The problem: Which lines in the data contain the word "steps"? Please copy each of them.
::::::
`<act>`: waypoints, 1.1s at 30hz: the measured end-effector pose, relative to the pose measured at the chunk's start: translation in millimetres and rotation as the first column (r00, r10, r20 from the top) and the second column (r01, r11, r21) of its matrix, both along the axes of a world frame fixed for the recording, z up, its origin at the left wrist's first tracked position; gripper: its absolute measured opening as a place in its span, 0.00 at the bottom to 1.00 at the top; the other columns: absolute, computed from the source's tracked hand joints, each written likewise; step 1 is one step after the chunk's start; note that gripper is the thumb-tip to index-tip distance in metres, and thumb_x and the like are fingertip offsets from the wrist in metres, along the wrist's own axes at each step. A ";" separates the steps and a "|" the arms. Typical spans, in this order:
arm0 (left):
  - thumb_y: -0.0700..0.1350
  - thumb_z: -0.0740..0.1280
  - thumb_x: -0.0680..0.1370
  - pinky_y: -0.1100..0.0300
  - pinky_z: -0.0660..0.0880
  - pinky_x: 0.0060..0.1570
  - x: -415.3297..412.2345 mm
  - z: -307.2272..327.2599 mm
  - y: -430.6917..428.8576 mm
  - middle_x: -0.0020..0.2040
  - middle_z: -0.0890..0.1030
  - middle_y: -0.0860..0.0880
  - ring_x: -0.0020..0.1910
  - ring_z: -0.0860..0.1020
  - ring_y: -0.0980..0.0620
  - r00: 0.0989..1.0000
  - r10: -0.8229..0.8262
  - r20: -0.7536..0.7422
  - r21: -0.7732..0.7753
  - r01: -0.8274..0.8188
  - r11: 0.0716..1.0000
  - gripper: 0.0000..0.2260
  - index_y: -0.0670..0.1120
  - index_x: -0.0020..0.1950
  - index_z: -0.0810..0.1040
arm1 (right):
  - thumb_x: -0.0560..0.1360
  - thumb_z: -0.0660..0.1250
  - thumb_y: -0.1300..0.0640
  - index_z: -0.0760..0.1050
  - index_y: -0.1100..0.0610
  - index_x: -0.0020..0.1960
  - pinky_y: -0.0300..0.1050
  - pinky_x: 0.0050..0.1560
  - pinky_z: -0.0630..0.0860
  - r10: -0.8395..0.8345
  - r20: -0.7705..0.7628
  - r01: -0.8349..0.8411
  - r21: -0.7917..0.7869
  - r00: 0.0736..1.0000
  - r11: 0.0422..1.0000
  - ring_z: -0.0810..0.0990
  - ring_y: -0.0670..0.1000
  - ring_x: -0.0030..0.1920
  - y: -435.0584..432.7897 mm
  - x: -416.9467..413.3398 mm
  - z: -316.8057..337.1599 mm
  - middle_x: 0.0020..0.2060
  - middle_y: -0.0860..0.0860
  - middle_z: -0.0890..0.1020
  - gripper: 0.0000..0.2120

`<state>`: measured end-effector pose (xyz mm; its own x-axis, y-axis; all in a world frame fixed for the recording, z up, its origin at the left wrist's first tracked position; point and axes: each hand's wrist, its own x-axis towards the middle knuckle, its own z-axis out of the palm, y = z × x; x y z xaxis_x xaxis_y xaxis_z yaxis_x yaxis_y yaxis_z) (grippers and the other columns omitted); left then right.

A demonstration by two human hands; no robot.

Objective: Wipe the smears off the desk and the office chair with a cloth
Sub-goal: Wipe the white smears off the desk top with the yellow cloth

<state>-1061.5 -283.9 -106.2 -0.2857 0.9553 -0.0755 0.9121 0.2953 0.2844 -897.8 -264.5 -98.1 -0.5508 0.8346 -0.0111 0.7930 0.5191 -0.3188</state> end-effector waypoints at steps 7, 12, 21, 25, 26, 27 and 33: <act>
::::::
Task result:
`<act>`: waypoints, 1.1s at 30hz: the measured end-effector pose, relative to the pose measured at the chunk's start: translation in millimetres and rotation as the first column (r00, r10, r20 from the top) and the second column (r01, r11, r21) of its matrix, both along the axes of a world frame fixed for the recording, z up, its origin at the left wrist's first tracked position; gripper: its absolute measured opening as a place in its span, 0.00 at the bottom to 1.00 at the top; the other columns: absolute, computed from the source's tracked hand joints, each written likewise; step 1 is one step after the chunk's start; note that gripper is the thumb-tip to index-tip distance in metres, and thumb_x and the like are fingertip offsets from the wrist in metres, along the wrist's own axes at each step. A ";" separates the steps and a "|" the arms. Typical spans, in this order:
<state>-1061.5 -283.9 -106.2 -0.2857 0.9553 -0.0755 0.9121 0.2953 0.2844 -897.8 -264.5 -98.1 -0.5508 0.8346 -0.0111 0.7930 0.5191 -0.3188</state> end-effector waypoints at steps 7, 12, 21, 25, 26, 27 and 33: <act>

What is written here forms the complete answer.